High-hanging fruit______

Varun Atre, Chief Product Officer

Funds Europe talks to Calastone’s Varun Atre about the role of new technology in helping to automate the more complex parts of the funds processing chain.

Earlier this year, Funds Europe and Calastone partnered for a global survey on automation rates in the funds industry. The findings have been well covered in the magazine but chief among them are:

• Despite the progress made in the last 20-plus years, there are still several areas where more work needs to be done; and

• The drivers for automation have changed from cost reduction to client service and enabling growth.

For Varun Atre, chief product officer at Calastone, the findings suggest that there are still several opportunities to promote automation in the finds industry.

“The drive to promote automation has been underway for quite some time now and the low-hanging fruit has been largely picked,” says Atre. For example, order routing and subscriptions have high levels of automation, especially in the more mature European markets.

However, other processes such as trade settlement and fund transfers still have low rates of automation. “That is where there is lots of opportunity because many firms are still using point-to-point networks instead of networks like Calastone,” says Atre.

The network effect has been central to Calastone’s success. The company connects the world’s largest community of funds with more than 3,500 clients, in excess of 33,000 trading links and funds across 54 countries.

However, the opportunities are not without challenges. After the low-hanging fruit, the remaining processes and geographies where manual processes still persist are more specific, less standardised, with less scale and greater complexity.

But macro-economic conditions and the advancement of new technology mean there is both the economic and business case to adopt automation, plus the tools to make this adoption easier.

Atre points to two such examples where automation is needed. “In Sweden, the transfers process is heavily manual and the cost of that inefficiency has been shifted to the transfer agents. However, in the current operating environment and macro-economic conditions, one wonders how long the TAs will continue to bear this burden,” he says.

In Taiwan, there are processes such as fees and charges calculations that are heavily manual because of all the specific rules around exit policies. In the past, the scale has not been there to justify the investment in automation.

The lack of automation has also infringed on fund managers’ ability to enter new markets or offer new assets classes to investors. For example, in Taiwan, the ‘B-Shares’ equity market is not covered in many fund managers’ offerings to investors.

“The technology stacks of the asset managers are too old, with outdated systems built on top of each other. And transfer agents have been forced to turn to manual processes to deal with these assets,” says Atre.

“That has always been the case – new products cannot always be automated because you need either scale or standardisation or both. At Calastone, we believe that tech should be able to solve these issues,” says Atre.

Legacy systems and cost

The obstacles to technology adoption have always been legacy systems and cost. As the market grapples with challenging macro-economic conditions, the cost issue is to the fore. But no company ever cut its way to greatness and many firms are prepared to invest in technology if it will enable them to enter lucrative new markets or develop new products demanded by investors.

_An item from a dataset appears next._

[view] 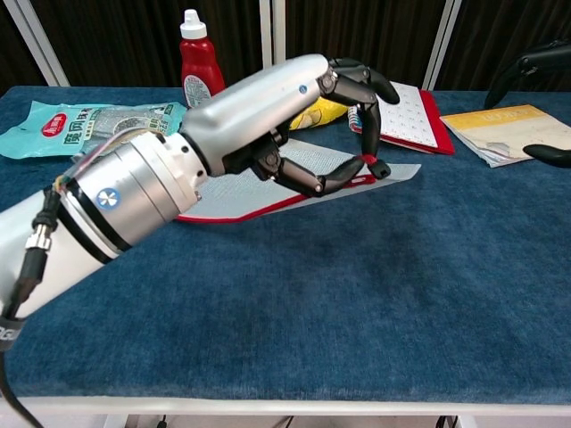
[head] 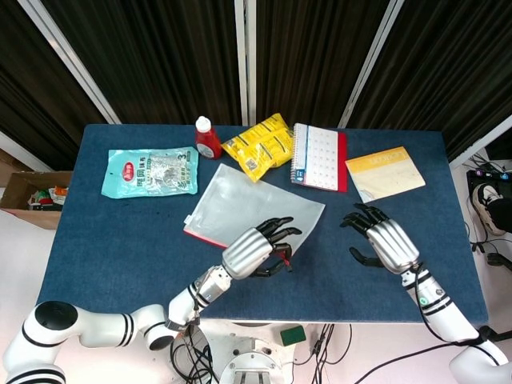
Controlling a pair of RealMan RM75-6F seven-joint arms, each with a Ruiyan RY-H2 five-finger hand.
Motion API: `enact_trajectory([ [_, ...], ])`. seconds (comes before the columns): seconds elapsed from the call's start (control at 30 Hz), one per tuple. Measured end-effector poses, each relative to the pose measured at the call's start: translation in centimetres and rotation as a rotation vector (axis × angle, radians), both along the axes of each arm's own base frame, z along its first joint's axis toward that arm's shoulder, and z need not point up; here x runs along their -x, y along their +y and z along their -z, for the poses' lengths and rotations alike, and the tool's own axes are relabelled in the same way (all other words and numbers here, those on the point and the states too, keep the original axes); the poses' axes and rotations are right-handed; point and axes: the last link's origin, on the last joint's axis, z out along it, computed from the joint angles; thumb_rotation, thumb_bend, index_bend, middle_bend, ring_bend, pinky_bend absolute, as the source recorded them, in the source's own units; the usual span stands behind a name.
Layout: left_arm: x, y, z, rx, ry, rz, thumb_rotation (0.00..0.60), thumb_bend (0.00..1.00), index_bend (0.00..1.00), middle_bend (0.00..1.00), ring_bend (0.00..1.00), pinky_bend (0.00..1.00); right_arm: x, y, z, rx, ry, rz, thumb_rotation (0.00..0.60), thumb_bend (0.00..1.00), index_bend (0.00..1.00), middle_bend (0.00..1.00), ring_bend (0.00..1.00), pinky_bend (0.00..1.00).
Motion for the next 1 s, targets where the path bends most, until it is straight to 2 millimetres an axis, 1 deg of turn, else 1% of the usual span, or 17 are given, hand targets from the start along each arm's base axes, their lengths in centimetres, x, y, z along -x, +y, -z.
enact_trajectory([
  [0.17,0.2,0.1,-1.2,0.005,-0.054,-0.060,0.600,0.54,0.58,0.11,0.04,0.17,-2.3,-0.6,1.8,-0.030,0.052,-0.041,0.600,0.33,0.38,0.31,0.11,0.26],
  [0.37,0.3,0.1,-2.0,0.020,-0.094,-0.109,0.600,0.54,0.58,0.10,0.04,0.17,-5.3,-1.4,4.3,-0.057,0.066,-0.069,0.600,0.33,0.38,0.32,0.11,0.26],
  [0.43,0.2,0.2,-2.3,0.022,-0.103,-0.119,0.600,0.54,0.59,0.10,0.04,0.17,-6.2,-1.7,4.9,-0.063,0.064,-0.073,0.600,0.35,0.38,0.32,0.11,0.26],
  [0.5,0.2,0.3,-2.4,0.027,-0.113,-0.128,0.600,0.54,0.59,0.09,0.04,0.17,-7.1,-1.9,5.4,-0.071,0.055,-0.075,0.600,0.37,0.38,0.33,0.11,0.26],
  [0.67,-0.3,0.4,-3.0,0.062,-0.156,-0.164,0.600,0.54,0.59,0.09,0.04,0.17,-9.4,-2.6,6.2,-0.077,0.038,-0.083,0.600,0.38,0.38,0.33,0.12,0.26],
  [0.83,-0.6,0.7,-3.3,0.077,-0.172,-0.184,0.600,0.54,0.59,0.09,0.04,0.17,-11.5,-2.9,6.9,-0.095,-0.006,-0.076,0.600,0.38,0.42,0.35,0.13,0.26],
  [1.0,-0.7,1.0,-3.4,0.076,-0.171,-0.195,0.600,0.54,0.59,0.09,0.04,0.17,-12.6,-3.1,7.4,-0.113,-0.039,-0.059,0.600,0.38,0.46,0.37,0.14,0.26],
])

This means moving away from monolithic tech stacks and adopting a modular and digital operating platform with event-driven microservices and application programming interfaces (APIs). “Achieving more automation and efficiency will always be a challenge until firms adopt a modular approach to their tech stack and underlying architecture,” says Atre.

One technology that will be pivotal in this change will be distributed ledger technology (DLT). Up to now, the technology has been termed as a solution looking for a problem. However, the problem of the need to dramatically reduce the cost and inefficiency of the funds processing chain, is front and centre right now.

The last time that cost-cutting and operational efficiency was so to the fore was in the wake of the 2008 financial crisis. The difference now though is the available technology, such as DLT and the cloud. “Technology is a lot more scalable now and it means firms are not committing to fixed technology costs,” says Atre. “The cloud and those properties underpin a lot of our products and services.”

In December 2021, Calastone signed a partnership agreement with Microsoft which saw the two firms collaborate on the use of cloud and distributed ledger technology (DLT) to bring more market efficiency to the global funds industry.

“It is about developing an operating model where you don’t have to trigger manual processes every time a new product or instrument or asset class is involved,” says Atre.

But where will technology like DLT make its impact now and in the future? Tokenisation is viewed as the so-called ‘killer app’ for the blockchain and its most coherent use case. It also has the potential benefit of providing liquidity to illiquid assets and making them accessible to a wider range of investors.

And the use of a digital ledger creates the opportunity to address things like settlement and reconciliation and to collapse all of the various back-office processes into one trusted source of truth.

“The value chain in the funds industry has remained largely the same over several years. Now we have an opportunity to ‘lift and shift’ that to an entirely digital environment,” says Atre.

“It can be done now but it will require more adoption of DLT,” says Atre. “Otherwise, it would be like owning the world’s first telephone.”